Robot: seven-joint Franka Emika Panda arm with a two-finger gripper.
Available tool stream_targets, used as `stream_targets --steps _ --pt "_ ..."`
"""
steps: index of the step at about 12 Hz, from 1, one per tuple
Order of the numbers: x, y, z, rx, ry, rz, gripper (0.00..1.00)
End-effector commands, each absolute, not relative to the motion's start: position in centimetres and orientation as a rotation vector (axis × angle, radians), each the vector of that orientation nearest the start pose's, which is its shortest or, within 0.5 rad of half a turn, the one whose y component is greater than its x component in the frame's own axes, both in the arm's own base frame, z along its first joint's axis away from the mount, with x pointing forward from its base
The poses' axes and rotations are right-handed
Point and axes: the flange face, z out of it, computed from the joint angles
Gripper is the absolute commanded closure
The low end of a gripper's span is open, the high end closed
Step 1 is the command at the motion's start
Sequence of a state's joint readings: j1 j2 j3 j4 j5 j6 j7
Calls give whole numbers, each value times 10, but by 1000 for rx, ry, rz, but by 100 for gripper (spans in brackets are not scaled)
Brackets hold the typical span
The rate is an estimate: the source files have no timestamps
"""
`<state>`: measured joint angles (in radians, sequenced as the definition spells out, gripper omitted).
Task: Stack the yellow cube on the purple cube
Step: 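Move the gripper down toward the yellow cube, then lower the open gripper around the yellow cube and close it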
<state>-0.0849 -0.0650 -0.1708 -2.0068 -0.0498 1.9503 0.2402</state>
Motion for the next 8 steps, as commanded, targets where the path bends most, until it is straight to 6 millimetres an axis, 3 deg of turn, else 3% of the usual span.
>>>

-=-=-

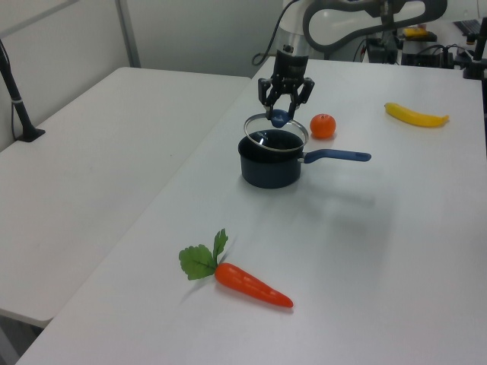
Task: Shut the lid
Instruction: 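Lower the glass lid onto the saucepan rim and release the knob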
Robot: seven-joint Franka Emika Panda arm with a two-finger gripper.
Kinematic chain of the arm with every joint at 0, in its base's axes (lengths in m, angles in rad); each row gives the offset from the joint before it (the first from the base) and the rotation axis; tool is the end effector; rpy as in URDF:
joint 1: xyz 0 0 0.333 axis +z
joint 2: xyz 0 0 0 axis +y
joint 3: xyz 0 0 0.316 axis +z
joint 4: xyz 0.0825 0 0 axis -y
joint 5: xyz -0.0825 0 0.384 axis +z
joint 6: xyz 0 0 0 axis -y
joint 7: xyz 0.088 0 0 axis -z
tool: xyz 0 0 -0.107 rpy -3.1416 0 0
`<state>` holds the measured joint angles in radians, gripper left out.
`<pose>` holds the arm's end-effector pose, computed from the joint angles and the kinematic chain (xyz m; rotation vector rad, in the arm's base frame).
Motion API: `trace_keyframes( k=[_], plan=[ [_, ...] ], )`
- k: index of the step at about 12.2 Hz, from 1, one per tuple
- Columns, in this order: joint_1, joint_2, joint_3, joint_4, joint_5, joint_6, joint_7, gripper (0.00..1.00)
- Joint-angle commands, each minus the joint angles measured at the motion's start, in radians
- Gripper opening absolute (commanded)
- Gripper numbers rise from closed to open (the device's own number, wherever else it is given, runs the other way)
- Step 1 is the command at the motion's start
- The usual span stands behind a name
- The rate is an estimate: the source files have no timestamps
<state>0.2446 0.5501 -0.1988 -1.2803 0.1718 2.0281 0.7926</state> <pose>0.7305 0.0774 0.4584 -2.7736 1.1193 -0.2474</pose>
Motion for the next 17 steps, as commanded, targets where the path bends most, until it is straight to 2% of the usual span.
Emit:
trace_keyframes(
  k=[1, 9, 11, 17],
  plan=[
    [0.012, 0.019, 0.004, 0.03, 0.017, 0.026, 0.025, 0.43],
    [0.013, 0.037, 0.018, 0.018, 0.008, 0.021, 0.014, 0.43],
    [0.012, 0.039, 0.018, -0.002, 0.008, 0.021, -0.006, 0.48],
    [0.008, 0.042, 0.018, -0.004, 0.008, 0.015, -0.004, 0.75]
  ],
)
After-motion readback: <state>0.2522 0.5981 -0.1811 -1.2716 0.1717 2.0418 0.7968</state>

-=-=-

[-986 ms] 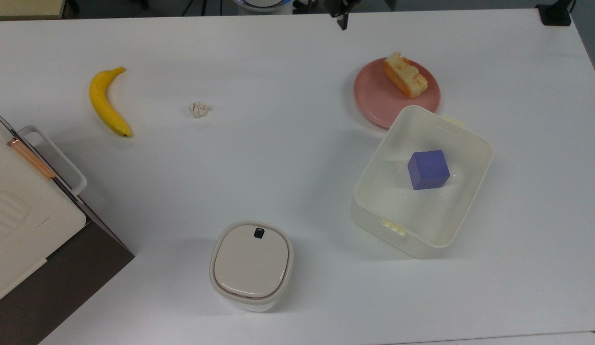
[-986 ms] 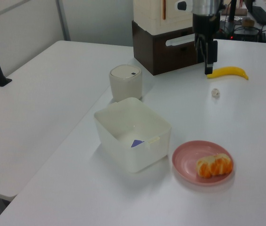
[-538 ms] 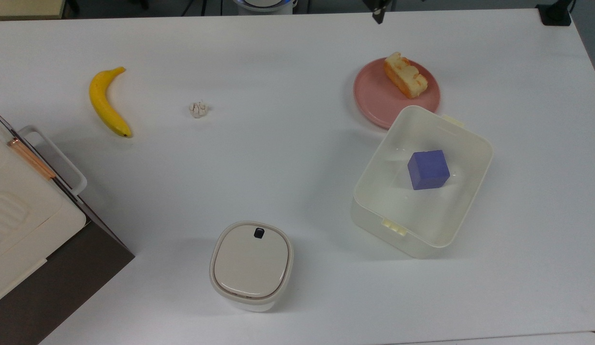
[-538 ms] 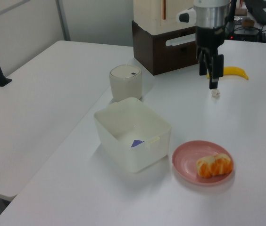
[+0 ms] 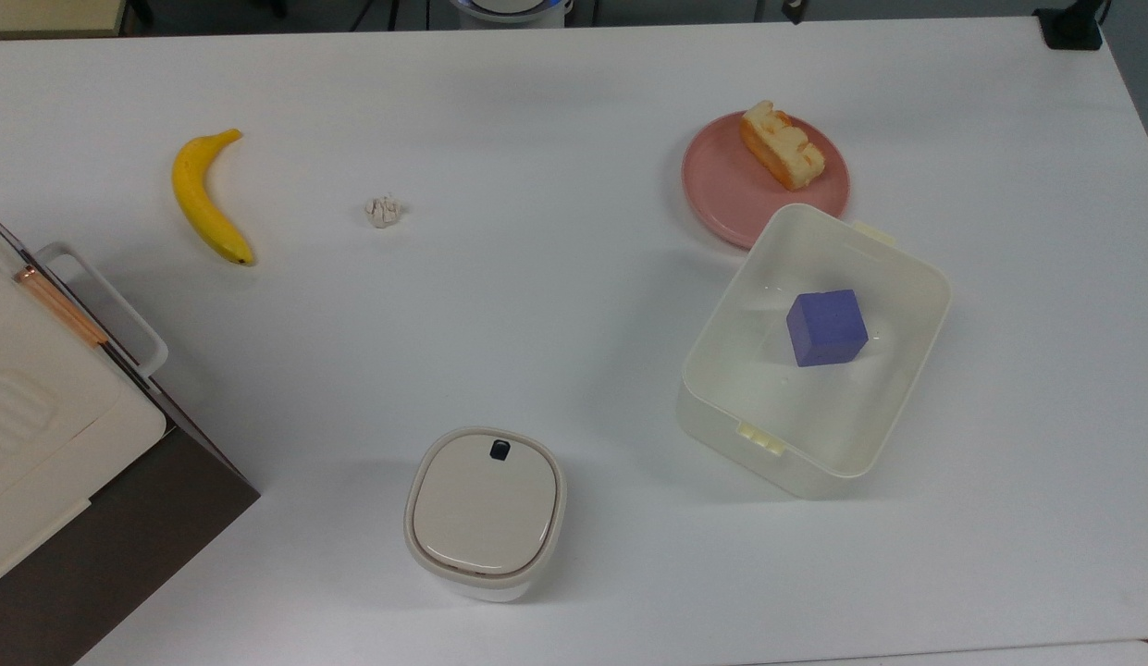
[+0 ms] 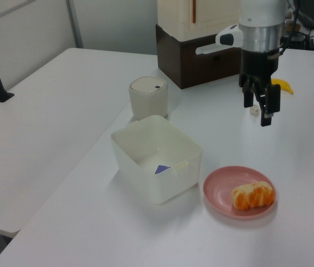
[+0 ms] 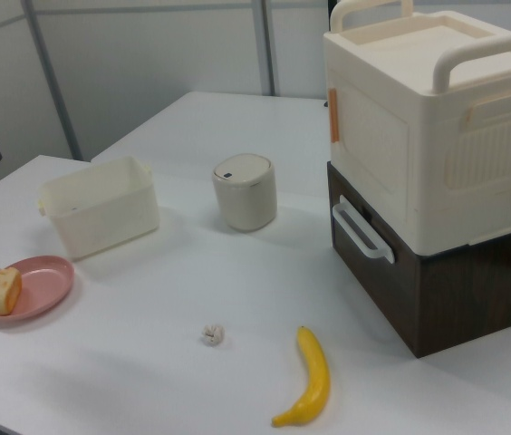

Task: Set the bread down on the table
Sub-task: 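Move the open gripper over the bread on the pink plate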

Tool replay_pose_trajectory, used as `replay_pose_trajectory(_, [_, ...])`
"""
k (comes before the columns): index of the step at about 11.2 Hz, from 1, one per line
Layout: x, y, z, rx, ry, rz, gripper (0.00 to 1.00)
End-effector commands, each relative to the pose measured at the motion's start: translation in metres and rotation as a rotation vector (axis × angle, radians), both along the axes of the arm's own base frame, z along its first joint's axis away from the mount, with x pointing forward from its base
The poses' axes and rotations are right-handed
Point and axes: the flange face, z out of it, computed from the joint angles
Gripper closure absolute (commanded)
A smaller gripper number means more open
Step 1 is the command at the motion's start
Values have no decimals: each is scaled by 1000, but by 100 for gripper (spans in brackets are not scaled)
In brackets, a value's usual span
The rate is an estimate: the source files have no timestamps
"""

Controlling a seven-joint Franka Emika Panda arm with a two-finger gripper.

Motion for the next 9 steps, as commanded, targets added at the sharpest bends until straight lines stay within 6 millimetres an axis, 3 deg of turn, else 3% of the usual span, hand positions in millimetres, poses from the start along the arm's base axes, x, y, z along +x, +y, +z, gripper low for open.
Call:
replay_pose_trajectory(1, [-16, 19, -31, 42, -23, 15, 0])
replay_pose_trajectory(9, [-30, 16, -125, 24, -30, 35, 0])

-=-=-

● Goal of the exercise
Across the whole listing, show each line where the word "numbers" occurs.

● Finished exercise
Order of the numbers: x, y, z, rx, ry, rz, gripper (0.00..1.00)
Calls give whole numbers, each value times 10, but by 1000 for rx, ry, rz, but by 100 for gripper (spans in brackets are not scaled)
- Gripper numbers rise from closed to open (the device's own number, wherever else it is given, runs the other way)

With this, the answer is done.